Query SeaTable with SQL

This is the recommended endpoint for reading and modifying data in SeaTable. It supports SELECT, INSERT, UPDATE, and DELETE — giving you full access to filter, sort, group, join, and aggregate data in a single request. It works seamlessly across both normal and big data storage and returns column metadata alongside the results.

SQL syntax is case insensitive and most common functions work as expected — including now(), round(), upper(), trim(), abs(), and many more. Some functions use SeaTable-specific names (e.g. mid() instead of SUBSTR(), concatenate() instead of CONCAT()). See the function reference for the complete list and a MySQL/MariaDB equivalents table.
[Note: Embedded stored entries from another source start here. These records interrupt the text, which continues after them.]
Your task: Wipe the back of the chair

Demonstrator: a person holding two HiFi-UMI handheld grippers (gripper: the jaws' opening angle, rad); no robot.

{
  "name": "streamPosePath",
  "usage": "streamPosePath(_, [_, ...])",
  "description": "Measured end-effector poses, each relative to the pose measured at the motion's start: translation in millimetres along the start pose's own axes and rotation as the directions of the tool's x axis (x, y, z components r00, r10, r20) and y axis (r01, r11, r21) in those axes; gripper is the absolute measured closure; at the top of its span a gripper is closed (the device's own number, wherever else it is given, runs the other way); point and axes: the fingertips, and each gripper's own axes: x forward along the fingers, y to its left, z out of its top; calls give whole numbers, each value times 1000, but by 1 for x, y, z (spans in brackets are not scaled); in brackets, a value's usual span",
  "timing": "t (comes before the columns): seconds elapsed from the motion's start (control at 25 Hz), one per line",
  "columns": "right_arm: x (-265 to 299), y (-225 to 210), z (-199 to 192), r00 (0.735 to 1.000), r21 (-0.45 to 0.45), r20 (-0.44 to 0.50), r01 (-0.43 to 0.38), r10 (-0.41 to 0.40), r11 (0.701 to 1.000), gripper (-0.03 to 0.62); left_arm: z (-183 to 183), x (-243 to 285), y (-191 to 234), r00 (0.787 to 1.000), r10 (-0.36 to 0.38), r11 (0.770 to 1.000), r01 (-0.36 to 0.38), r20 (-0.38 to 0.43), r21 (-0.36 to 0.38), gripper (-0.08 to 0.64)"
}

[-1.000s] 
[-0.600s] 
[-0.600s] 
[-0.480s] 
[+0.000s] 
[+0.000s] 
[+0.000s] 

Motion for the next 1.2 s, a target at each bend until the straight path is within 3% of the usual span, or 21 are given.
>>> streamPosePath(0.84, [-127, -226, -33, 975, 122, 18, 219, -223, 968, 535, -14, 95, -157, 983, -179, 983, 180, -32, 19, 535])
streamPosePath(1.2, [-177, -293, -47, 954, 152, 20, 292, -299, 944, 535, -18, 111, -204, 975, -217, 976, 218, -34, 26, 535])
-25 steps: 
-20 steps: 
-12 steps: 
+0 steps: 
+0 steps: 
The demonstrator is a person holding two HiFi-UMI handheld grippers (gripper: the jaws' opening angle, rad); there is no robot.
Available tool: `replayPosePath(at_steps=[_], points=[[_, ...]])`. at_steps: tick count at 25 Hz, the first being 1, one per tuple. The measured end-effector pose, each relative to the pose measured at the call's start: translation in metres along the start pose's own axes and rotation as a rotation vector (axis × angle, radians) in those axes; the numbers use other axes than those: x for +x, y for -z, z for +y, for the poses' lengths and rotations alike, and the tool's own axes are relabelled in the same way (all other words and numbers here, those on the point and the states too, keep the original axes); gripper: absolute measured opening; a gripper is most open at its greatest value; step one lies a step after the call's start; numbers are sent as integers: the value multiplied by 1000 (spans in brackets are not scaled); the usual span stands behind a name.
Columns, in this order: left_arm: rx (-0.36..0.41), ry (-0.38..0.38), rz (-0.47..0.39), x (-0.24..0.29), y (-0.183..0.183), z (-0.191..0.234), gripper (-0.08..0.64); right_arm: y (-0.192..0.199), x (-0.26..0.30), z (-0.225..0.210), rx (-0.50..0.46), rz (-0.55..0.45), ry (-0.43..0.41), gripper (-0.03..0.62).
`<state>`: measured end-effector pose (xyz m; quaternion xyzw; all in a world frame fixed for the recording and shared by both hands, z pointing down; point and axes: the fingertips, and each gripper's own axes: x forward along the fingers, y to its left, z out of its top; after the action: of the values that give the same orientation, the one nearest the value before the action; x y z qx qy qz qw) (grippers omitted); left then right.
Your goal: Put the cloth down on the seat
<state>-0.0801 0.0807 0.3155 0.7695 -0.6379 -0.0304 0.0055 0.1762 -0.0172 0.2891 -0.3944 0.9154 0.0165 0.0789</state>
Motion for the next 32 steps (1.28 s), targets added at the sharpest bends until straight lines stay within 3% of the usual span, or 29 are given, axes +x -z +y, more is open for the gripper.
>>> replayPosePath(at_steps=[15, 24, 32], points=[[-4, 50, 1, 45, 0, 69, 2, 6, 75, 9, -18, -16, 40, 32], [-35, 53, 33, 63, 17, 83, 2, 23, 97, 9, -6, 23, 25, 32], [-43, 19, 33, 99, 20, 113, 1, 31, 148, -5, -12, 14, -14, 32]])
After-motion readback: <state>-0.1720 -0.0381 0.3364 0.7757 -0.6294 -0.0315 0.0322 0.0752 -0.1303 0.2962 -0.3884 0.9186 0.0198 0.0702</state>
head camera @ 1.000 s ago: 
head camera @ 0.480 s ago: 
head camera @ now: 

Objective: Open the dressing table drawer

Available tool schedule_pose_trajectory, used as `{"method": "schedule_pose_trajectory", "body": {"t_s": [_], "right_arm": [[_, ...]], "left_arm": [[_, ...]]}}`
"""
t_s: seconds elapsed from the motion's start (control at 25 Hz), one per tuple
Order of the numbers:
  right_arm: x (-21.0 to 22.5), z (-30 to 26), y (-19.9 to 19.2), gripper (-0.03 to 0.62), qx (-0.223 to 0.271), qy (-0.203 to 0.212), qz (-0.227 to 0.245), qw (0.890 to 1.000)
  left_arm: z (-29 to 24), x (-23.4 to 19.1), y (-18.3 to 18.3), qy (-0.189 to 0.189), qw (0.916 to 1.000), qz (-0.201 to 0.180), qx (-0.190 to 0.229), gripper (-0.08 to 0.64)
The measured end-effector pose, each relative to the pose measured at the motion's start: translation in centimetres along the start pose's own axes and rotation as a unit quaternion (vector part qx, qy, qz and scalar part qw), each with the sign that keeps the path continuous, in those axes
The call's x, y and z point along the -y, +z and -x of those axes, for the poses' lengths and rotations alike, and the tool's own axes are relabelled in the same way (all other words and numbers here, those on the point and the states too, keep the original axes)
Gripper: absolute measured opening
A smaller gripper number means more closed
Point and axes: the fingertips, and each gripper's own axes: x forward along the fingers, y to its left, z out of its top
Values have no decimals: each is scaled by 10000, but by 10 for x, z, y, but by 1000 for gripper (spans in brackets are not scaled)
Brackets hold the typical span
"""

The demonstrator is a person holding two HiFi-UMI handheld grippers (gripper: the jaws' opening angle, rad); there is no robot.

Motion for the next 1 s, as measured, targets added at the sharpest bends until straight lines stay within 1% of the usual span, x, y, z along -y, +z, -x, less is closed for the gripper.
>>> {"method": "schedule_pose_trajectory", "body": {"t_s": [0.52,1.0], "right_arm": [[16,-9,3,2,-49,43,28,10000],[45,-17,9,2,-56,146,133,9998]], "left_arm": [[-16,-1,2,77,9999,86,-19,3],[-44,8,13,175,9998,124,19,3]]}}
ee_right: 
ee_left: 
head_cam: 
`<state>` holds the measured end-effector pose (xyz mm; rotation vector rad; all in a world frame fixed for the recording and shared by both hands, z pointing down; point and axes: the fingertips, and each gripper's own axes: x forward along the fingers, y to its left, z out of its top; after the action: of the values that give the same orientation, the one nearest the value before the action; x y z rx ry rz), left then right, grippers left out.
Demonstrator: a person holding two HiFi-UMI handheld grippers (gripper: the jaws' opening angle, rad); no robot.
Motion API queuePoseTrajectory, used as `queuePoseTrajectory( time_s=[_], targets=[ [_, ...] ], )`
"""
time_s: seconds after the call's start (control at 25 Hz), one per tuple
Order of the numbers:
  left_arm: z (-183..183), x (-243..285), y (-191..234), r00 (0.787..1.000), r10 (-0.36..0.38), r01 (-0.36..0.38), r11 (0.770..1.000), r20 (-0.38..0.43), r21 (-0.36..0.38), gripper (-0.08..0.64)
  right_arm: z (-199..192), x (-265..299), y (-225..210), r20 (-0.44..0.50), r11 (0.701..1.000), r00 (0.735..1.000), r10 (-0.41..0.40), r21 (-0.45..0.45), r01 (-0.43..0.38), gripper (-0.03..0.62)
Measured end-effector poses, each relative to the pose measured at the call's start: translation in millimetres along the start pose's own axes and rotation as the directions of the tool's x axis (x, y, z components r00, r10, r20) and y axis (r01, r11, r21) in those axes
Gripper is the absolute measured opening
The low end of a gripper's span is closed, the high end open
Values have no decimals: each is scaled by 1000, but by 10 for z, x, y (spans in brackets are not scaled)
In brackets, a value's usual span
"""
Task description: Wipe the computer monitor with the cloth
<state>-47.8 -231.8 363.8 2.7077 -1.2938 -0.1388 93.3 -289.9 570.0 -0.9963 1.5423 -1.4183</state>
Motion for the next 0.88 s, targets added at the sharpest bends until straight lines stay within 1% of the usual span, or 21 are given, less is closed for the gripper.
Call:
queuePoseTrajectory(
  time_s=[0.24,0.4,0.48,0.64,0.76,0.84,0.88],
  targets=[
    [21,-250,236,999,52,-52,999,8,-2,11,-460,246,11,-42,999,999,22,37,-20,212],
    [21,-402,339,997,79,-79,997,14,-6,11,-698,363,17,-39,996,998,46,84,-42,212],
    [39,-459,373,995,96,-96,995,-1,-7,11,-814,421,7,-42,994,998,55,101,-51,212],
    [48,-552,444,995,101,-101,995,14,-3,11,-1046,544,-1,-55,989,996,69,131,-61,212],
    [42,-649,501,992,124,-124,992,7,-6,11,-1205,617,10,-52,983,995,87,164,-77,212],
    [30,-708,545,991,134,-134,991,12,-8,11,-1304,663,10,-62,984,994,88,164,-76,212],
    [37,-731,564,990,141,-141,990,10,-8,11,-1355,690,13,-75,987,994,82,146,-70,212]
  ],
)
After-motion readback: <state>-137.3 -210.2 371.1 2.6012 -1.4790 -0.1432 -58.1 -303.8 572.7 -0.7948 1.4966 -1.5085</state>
Example queries for a table Contacts with columns Name, Age, City:

  • SELECT * FROM Contacts WHERE Age >= 18 ORDER BY Name LIMIT 100
  • SELECT City, COUNT(*), AVG(Age) FROM Contacts GROUP BY City
  • SELECT DISTINCT City FROM Contacts
  • UPDATE Contacts SET City = 'Berlin' WHERE Name = 'Alice'
  • DELETE FROM Contacts WHERE Age < 18
  • SELECT * FROM Contacts WHERE Name = ? AND Age = ? (parameterized query)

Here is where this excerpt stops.